Фаэтонцы были исключительно нежными и эмпатичными существами. Их общественное бессознательное можно было считать вполне сознательным: они были прочно ментально подключены к общему инфополю планеты, поэтому у них не существовало таких понятий, как секрет или обман, не были они способны причинить кому-то вред намеренно, все всегда знали, где требуется помощь и почти физически ощущали настрой и состояние того или иного существа. У фаэтонцев не было правительства, общественные решения принимал совет из ученых и мастеров искусств. Состав этого совета был плавкий: в него входили существа, пользовавшиеся максимальным доверием в ситуации принятия необходимого на данный момент решения. Так же не было у них государств или каких-то разделений: планета самоощущала себя целиком. Биологическое разнообразие Фаэтона было настолько обширным, что едва ли можно было встретить дважды существо одного типа. Поэтому невозможно было ветвление не то, что на национальности или виды, но даже на царства животных и растений. Все, что обладало признаком жизни – то есть, располагало свое развитие во времени, имело свойство рождения, преобразования и умирания – являлось членом разумного сообщества Фаэтон. Крылатые львы с человекоподобными головами, гигантские говорящие цветы, странствующие колонии клеток-мимикрантов, семурги и русалки, кентавры и циклопы – все, что вы можете и все остальное, что не можете себе вообразить, можно было встретить, лишь сделав пару шагов по планете, и все оно приветствовало тебя и подключало к общему инфополю. Поэтому любое существо чувствовало себя комфортно, ощущая свою исключительность и, вместе с тем, общность.

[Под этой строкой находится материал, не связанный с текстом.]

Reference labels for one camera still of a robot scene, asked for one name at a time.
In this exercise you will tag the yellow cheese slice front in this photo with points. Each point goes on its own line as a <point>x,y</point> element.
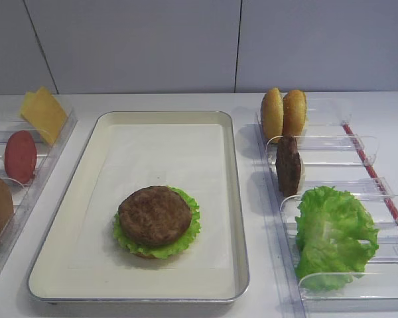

Все это не мешало, но и даже помогало фаэтонцам эффективно осваивать и создавать новые технологии. Они быстро находили общий язык практически с любыми существами и, научившись путешествовать к звездам налегке, используя технологию временнОго обволакивания, могли спокойно находиться в любой атмосфере и за пределами ее.
Фаэтон отличался особенно живописными пейзажами, его атмосфера преломляла солнечный свет таким образом, что в видимом спектре различались еще три дополнительных цвета. Запечатлеть это явление было невозможно, поэтому большинство туристов со всей вселенной слеталось сюда именно для наблюдения этого поразительного эффекта, и очень многие из них оставались здесь навсегда. К тому же Фаэтон имел удобное расположение: телепорт Юпитер-6 располагался как раз на соседней к нему планете.
Межгалактический телепорт был открыт на Юпитере не так давно – бабушки на Фаэтоне помнили еще начало его строительства. И еще тогда космопорт получил свое неофициальное название – глаз Юпитера. Потому что портал телепорта действительно издалека походил на глаз. Сам же Юпитер был окутан плотным слоем тяжелых газов, благодаря чему интенсивные колебания пространства-времени при телепортах гасились в непосредственной близости к планете.
Вася Меркурьев закрыл и снова открыл изумленные глаза. Перед ним была стена с его космическими обоями, волшебный голубоватый свет исчез, голос тоже – музыка играла с того же места, что и до появления голоса, а на листе бумаге перед ним зиял очень подробно прорисованный Глаз Юпитера, с вылетающими из него кентаврами и серафимами в прозрачных пузырях. Василий откинулся на спинку кресла и глубоко вдохнул и выдохнул. Несколько раз. Потом широко улыбнулся: он всегда чувствовал, что выберут именно его. И пошел на кухню делать себе бутерброд с шоколадной пастой. Очень хотелось сладкого.